Sportphysiotherapie

Rumpftraining in der Sportphysiotherapie

Die Sportphysiotherapie ist ein Teilgebiet der Physiotherapie, das in Zusammenarbeit mit Sportmedizinern die Prävention und Behandlung von Sportverletzungen, die Betreuung von Sportlern in  Training und Wettkampf sowie die Rehabilitation nach Sportverletzungen beinhaltet.

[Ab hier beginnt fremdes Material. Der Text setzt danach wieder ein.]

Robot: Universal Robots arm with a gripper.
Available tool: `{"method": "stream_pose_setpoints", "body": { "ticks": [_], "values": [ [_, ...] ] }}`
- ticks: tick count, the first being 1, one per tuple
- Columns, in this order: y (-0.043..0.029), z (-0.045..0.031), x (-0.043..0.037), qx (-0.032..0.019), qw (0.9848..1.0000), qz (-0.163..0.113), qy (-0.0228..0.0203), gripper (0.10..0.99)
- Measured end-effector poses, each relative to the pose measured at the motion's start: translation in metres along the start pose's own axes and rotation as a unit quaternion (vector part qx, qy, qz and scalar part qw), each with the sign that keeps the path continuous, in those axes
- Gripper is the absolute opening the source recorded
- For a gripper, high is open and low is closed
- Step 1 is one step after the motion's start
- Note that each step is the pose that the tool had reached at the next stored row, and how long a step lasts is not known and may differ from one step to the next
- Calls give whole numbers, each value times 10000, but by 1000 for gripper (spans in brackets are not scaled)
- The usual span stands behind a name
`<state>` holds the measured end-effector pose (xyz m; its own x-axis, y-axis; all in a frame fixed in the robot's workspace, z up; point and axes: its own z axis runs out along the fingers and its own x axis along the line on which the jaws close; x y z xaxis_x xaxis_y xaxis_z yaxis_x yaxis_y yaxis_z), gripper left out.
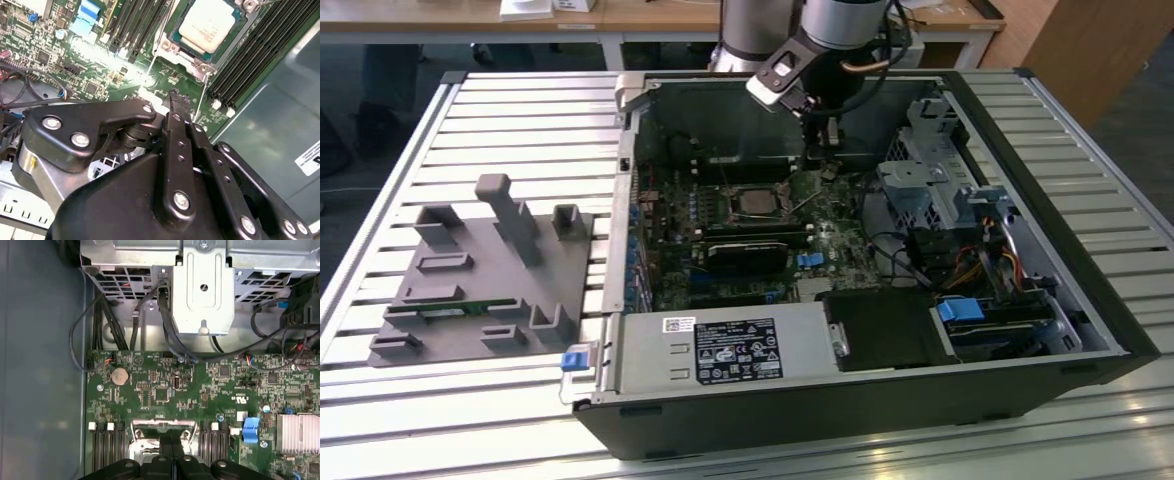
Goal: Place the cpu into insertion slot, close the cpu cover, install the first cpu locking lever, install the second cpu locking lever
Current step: 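Close the cpu cover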
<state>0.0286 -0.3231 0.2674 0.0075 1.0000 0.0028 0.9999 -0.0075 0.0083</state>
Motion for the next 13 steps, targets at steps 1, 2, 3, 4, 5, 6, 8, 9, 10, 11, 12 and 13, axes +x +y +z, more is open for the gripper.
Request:
{"method": "stream_pose_setpoints", "body": {
  "ticks": [1,2,3,4,5,6,8,9,10,11,12,13],
  "values": [
    [12,3,0,0,10000,0,0,106],
    [21,5,0,0,10000,0,0,106],
    [29,8,0,0,10000,0,0,106],
    [36,11,0,0,10000,0,0,106],
    [42,13,0,0,10000,0,0,106],
    [47,15,0,0,10000,0,0,106],
    [62,18,1,0,10000,1,0,106],
    [73,20,1,0,10000,1,0,106],
    [85,23,2,0,10000,2,0,106],
    [96,28,2,0,10000,3,1,106],
    [110,32,2,0,10000,2,1,106],
    [123,37,3,0,10000,2,0,106]
  ]
}}
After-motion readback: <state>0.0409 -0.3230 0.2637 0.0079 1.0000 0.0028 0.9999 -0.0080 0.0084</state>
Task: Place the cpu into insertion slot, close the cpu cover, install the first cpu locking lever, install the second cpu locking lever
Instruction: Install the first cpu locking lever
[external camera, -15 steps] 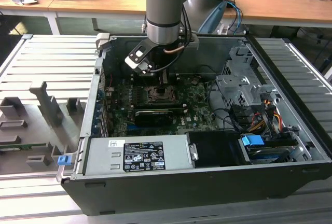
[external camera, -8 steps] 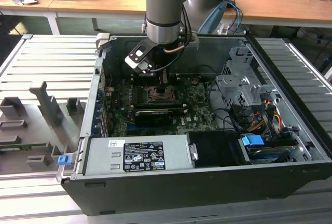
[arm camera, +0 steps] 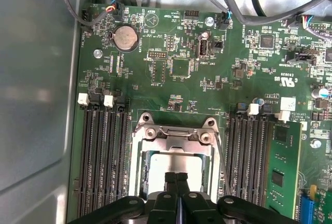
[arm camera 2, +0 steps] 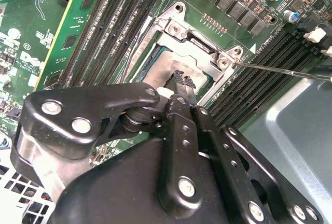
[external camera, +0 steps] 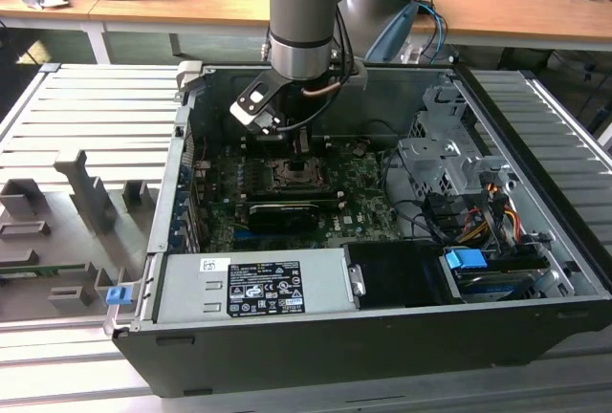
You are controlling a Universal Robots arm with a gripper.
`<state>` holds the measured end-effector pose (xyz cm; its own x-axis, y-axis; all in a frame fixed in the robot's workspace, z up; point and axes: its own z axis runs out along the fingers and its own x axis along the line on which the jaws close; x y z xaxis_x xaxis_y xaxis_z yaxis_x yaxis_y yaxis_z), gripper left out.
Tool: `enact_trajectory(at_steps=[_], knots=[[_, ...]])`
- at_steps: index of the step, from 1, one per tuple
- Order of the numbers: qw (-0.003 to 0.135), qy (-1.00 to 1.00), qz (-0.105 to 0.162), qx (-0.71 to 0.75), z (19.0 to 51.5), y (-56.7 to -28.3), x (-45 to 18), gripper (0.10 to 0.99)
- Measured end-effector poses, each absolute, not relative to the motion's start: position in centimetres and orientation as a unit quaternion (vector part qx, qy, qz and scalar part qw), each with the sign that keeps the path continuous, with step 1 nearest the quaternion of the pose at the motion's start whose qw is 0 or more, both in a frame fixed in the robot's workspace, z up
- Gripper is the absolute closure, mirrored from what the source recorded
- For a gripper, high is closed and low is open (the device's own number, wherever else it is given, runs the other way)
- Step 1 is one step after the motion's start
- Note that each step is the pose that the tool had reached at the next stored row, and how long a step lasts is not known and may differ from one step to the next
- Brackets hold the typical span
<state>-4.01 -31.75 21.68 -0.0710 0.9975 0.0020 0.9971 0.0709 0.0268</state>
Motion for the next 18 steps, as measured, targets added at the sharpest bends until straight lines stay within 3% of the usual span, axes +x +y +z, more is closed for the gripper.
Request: enact_trajectory(at_steps=[18], knots=[[0.008, 0.732, 0.011, 0.681, 22.48, -31.74, -4.00, 0.980]])
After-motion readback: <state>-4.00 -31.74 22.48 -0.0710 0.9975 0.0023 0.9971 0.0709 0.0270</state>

In der Prävention kann empfohlen werden, adäquates Auf- und Abwärmen zu berücksichtigen, ausreichende Regenerationsphasen einzuhalten, aber auch eine ausgewogene Ernährung sowie eine ausreichende Flüssigkeitszufuhr spielen eine wichtige Rolle.

Die Rehabilitation nach Sportverletzungen dient der bestmöglichen Wiederherstellung der Funktions- und Sportfähigkeit durch Ausgleich verletzungsbedingter Defizite bezüglich Koordination, Kraft, Beweglichkeit und Ausdauer.

 

Die Sportphysiotherapie-Ausbildung nach spt (Sportmedizin, Physiotherapie und Trainingswissenschaften) ist eine Ausbildung über insgesamt sechs Wochen verteilt auf zwei Jahre. Sie beinhaltet Fächer wie "Orthopädie: Sportverletzung und Sportschäden", "Muskel- und Leistungsphysiologie", aber auch Themen wie Ernährung, Doping und Pharmakologie.

Die sportwissenschaftlichen Fachbereiche beinhalten Trainingslehre, Trainingsplanung, -durchführung und -steuerung sowie leistungsdiagnostische Kontrollverfahren (sportmotorische Tests, Laktat, Conconi,...).

 

Die Ausbildung zum Sportphysiotherapeuten befähigt einen Physiotherapeuten nicht nur zur Betreuung und Behandlung von Sportlern, sondern hilft, die Therapie nach Verletzungen aller Art zu optimieren und die Funktion und die Sportfähigkeit des Patienten bestmöglich wiederzuherstellen.